The contrast between deterministic and probabilistic environments clarifies the conditions under which these strategies are adaptive. In the deterministic Bandit 100:0 task, exploitation was advantageous and resulted in greater efficiency of foraging in male mice. However, in the probabilistic Bandit 80:20 task, exploitative behaviour was less beneficial and was no longer associated with significantly greater foraging efficiency in male mice. Although there were only two options in this task, the exploitative strategy that no longer produced higher foraging efficiency, also came at the cost of not exploring other options. This raises the possibility that in more complex environments with multiple options, less exploitative strategies could be more optimal, especially if they enhance exploration and lead to discovery of alternative advantageous options more quickly. Overall, our results support the idea that male and female mice differ in how they solve foraging decisions: males tend to favour exploitation while females rely less on exploitation, consistent with a greater drive for exploration. Neither approach is inherently more optimal across the board, as exploitation produces more optimal foraging in deterministic environments, but not in probabilistic environments.
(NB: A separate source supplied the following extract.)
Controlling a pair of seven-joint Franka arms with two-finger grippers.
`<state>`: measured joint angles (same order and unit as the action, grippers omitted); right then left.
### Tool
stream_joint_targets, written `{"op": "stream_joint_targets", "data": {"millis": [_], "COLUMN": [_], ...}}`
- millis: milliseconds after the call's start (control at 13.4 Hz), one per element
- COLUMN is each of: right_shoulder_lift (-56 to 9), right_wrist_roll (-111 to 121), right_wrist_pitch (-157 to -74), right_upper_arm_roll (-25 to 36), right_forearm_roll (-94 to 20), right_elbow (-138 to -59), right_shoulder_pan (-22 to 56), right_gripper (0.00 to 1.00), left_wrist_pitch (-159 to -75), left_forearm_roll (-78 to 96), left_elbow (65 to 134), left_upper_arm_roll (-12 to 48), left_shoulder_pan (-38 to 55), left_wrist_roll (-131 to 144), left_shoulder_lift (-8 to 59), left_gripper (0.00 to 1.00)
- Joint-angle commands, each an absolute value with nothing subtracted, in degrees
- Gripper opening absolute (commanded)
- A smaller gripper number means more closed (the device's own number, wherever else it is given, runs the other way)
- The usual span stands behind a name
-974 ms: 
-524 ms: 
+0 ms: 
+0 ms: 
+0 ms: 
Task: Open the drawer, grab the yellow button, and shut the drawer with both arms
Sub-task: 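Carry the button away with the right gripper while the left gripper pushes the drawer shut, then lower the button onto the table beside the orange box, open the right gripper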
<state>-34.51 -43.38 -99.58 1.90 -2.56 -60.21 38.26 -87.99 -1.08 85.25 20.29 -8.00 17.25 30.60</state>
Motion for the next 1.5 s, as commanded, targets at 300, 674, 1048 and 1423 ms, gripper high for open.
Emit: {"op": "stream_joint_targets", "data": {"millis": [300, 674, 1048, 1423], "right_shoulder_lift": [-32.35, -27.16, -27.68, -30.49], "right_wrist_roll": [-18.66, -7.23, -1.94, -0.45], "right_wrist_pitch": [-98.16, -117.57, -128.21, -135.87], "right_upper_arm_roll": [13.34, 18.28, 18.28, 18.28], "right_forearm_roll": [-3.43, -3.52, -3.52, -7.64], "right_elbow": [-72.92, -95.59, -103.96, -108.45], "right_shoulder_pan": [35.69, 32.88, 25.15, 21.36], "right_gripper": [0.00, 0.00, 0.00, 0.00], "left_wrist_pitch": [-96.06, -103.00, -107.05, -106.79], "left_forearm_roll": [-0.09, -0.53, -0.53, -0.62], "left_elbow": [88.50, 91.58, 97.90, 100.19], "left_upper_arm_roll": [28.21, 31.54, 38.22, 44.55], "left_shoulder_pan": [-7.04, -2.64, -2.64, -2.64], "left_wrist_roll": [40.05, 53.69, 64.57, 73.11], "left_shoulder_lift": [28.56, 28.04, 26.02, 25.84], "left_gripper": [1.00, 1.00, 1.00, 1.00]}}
Historically, decision-making studies in rodents have been relatively low throughput, and therefore restricted to smaller sample sizes (Button et al. 2013). This may have limited their power to detect subtle or more variable sex differences. To address this, we took a high-throughput home-cage approach, which allowed us to acquire a large data set of 136 mice across 4 tasks each. The statistical power afforded by our dataset revealed small but significant sex-differences in foraging efficiency and strategy, which would likely not have been detected in traditionally powered experiments. Specifically, simulations suggested that the significant effects reported here would be difficult to reliably detect with group sizes smaller than 30 mice per sex. It is worth noting that this recommendation is specific for win-stay behaviour. Smaller group sizes may still be sufficiently powered to detect larger behavioural differences, or those that have less biological variability. We make all our raw behavioural data and analysis code freely available online, in part to encourage exploration of power relationships for other metrics in this data.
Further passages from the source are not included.